DATASET CONTENT:
- - - - -

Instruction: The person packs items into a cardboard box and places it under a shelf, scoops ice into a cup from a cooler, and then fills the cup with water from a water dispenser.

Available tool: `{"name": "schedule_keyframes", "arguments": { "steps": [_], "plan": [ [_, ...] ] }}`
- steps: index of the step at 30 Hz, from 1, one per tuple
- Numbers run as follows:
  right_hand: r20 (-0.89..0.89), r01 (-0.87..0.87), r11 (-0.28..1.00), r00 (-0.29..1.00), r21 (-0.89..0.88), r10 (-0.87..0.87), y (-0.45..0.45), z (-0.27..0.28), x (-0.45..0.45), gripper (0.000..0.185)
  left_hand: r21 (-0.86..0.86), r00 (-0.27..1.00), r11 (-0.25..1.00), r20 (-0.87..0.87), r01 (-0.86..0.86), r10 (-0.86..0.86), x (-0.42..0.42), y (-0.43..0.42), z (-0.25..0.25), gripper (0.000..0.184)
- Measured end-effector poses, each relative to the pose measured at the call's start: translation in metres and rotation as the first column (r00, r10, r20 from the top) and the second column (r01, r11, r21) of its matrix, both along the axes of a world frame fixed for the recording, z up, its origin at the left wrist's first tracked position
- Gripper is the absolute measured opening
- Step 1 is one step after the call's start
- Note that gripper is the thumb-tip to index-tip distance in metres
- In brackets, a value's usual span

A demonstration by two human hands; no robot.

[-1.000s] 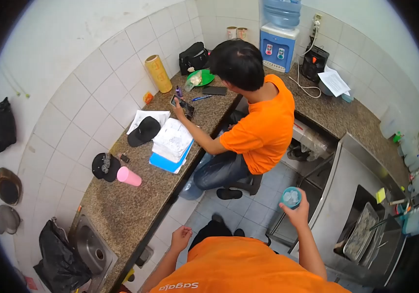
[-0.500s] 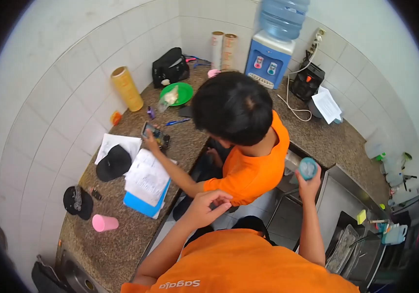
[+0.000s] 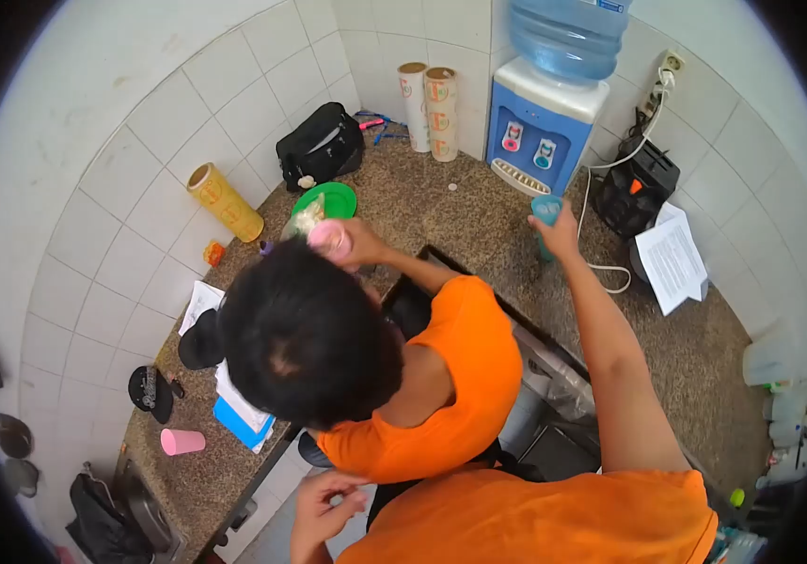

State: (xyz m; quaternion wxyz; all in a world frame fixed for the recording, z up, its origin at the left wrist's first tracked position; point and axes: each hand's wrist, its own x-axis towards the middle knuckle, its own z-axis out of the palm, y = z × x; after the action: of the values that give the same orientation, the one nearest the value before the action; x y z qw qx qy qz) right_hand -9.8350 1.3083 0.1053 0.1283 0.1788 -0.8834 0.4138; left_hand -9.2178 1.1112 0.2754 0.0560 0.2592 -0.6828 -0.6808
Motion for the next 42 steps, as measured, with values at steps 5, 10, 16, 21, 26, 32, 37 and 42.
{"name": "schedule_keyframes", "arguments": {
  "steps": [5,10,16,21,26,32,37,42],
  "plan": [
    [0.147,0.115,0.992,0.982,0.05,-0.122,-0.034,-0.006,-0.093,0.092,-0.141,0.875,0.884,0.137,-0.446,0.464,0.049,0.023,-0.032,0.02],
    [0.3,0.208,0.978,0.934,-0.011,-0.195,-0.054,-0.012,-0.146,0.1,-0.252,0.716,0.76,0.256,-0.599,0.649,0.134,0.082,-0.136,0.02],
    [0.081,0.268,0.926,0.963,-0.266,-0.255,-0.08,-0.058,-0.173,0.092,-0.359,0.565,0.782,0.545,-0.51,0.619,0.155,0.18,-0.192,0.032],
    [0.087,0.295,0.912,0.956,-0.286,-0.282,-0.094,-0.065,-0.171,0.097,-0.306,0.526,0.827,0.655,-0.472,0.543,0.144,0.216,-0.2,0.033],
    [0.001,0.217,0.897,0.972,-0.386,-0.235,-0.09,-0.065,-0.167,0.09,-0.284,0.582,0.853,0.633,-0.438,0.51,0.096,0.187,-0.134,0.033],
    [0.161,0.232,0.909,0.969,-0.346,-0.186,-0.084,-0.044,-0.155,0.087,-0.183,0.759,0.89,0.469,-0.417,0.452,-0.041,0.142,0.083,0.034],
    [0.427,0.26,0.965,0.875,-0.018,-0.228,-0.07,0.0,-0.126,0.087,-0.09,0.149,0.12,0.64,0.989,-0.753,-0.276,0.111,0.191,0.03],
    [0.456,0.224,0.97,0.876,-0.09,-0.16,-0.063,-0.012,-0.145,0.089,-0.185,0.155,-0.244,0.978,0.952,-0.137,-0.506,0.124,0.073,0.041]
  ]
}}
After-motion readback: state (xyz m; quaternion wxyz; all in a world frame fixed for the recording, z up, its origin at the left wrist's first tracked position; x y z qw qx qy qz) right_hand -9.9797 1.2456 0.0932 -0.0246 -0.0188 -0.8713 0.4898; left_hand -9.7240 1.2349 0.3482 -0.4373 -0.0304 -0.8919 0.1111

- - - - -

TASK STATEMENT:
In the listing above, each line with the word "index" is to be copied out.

RESPONSE TO THE TASK:
- steps: index of the step at 30 Hz, from 1, one per tuple
- Note that gripper is the thumb-tip to index-tip distance in metres

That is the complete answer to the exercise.